動作など全く気にせず、右手で作った発射台にコインを置く。
そして、カウントダウンをせずに親指ですぐはじいた。

宙に舞うコインは、光を反射しながら弧を描く。
囚人は、目を見開きながら追いかけていった。

私は3秒ほど宙に浮いていることを確認したのち、上から手を叩く。
しかし、手とのずれが生じ、右方向へ落ちてしまったようだ。

「やはり、コインを掴むことは難しいものだ。少し待っていなさい。

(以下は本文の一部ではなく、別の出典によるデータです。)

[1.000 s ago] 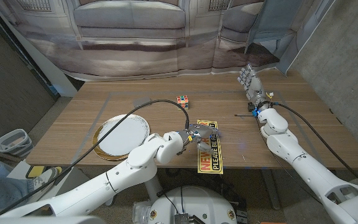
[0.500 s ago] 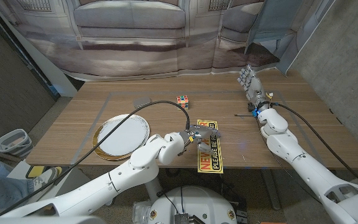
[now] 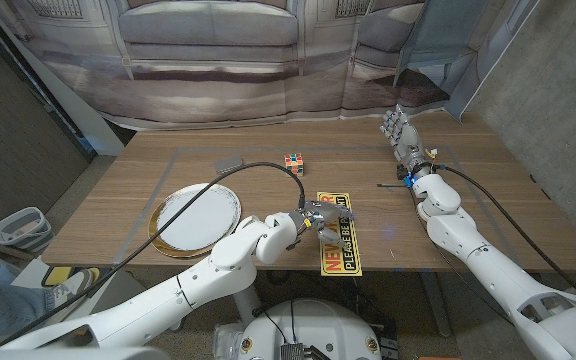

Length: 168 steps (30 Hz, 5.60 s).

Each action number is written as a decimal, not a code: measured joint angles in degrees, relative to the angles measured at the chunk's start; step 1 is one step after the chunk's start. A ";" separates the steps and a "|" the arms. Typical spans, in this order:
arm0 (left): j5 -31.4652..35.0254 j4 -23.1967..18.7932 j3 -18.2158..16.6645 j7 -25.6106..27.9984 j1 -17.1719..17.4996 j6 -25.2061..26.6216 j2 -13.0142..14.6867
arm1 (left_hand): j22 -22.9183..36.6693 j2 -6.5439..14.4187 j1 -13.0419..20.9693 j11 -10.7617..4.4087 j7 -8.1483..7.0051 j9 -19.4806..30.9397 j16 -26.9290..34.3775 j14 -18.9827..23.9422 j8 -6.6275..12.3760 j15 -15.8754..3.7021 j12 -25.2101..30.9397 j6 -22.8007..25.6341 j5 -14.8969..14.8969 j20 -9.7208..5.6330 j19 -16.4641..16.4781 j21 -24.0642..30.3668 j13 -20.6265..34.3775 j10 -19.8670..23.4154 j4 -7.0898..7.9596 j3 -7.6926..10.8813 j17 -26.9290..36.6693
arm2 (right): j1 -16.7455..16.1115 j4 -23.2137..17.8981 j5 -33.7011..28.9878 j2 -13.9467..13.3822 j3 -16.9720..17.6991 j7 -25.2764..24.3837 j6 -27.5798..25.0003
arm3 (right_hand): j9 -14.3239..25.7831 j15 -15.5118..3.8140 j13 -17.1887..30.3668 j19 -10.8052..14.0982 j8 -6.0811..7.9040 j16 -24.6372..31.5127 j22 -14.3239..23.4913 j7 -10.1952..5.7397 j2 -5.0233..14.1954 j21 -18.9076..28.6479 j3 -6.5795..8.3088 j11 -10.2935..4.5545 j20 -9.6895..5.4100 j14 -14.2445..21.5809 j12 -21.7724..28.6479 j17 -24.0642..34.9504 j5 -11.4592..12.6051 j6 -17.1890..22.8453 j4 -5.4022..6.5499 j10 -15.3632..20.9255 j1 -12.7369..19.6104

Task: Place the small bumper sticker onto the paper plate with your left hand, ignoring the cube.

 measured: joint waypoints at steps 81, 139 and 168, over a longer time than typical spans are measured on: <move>-4.55 -2.20 -3.83 14.33 3.72 2.03 2.26 | 0.30 13.64 19.20 -1.22 1.94 0.83 3.80 24.36 2.43 -0.62 1.98 14.42 -12.28 -4.71 28.43 8.88 0.28 18.00 -0.38 8.93 1.75 | -0.58 -2.76 -1.22 -0.02 -0.41 -2.02 -0.46 | 0.00 -0.31 0.00 0.00 0.00 0.00 0.00 0.00 0.38 -0.22 -0.32 0.00 0.00 0.31 0.00 0.00 0.00 0.00 -0.31 0.00 0.38; -9.42 -7.36 -8.22 14.55 4.23 1.25 5.76 | 0.29 12.59 20.25 -1.23 2.03 0.81 3.32 25.43 2.16 -0.55 1.04 14.91 -12.50 -5.00 28.72 9.33 0.27 18.61 -0.38 9.39 2.28 | -0.71 -3.19 -1.22 -0.02 0.30 -2.38 0.72 | 0.00 -0.19 0.00 0.00 0.00 0.00 0.00 0.00 0.61 -0.44 -0.55 0.00 0.00 0.42 0.00 0.00 -0.26 0.00 -0.55 0.00 0.61; -10.35 -10.12 -10.18 14.53 5.69 1.70 7.15 | 0.28 12.59 20.25 -1.23 1.72 0.80 3.31 25.43 1.72 -0.55 0.61 15.23 -12.50 -5.00 28.71 9.77 0.27 18.61 -0.38 9.38 2.54 | -1.64 -4.75 -1.23 -0.75 0.58 -2.69 0.33 | 0.00 -0.19 0.00 0.00 0.00 0.00 0.00 0.00 0.61 -0.44 -0.79 0.00 0.00 0.41 0.00 0.00 -0.22 0.00 -0.79 0.00 0.61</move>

」

聞こえた方向へ手あたり次第に探す。
この部屋はよく反響するから、探しやすくていい。
すると、床の少し出っ張った部分を見つけ、表面をひっくり返さないようにつまんだ。

「おおよかった。みつかったよ。」

私は、囚人のいる方向へ歩き、座っている椅子に足が当たるまで近づくと、左手を横からまわして肩を掴んだ。

「では、結果を見てみようか。」

つまんだコインを指で撫でまわすかのようにふちを描いて、囚人に表になっていた面を見せた。

「...これは、ウラだね。君は狂人みたいだ。」

囚人は泣き叫ぶ。首を振り、体を揺らし、何かに抵抗するように。

「そんなに暴れないでくれ。もしかして、狂い始めたか?」

ずっと震えていた体は、時間が経つにつれ動かなくなっていった。

「...はぁ、いつ毒を飲ませたんだ。もう少し騒がせてもよかっただろう。」

この刑務所の娯楽はこれだけなのに、仕事が早いやつらめ。
まぁ、いいか。今日は失敗もしてしまったから、その罰として受けよう。
意識を取り戻したらきっと、ゾンビのようなうめき声をあげることだろう。

さて、早くコイントスになれないとな。
タイミングさえ合えば、不格好な姿を見せなくて済む。

少なくとも、常人として生活できるようにならないとな。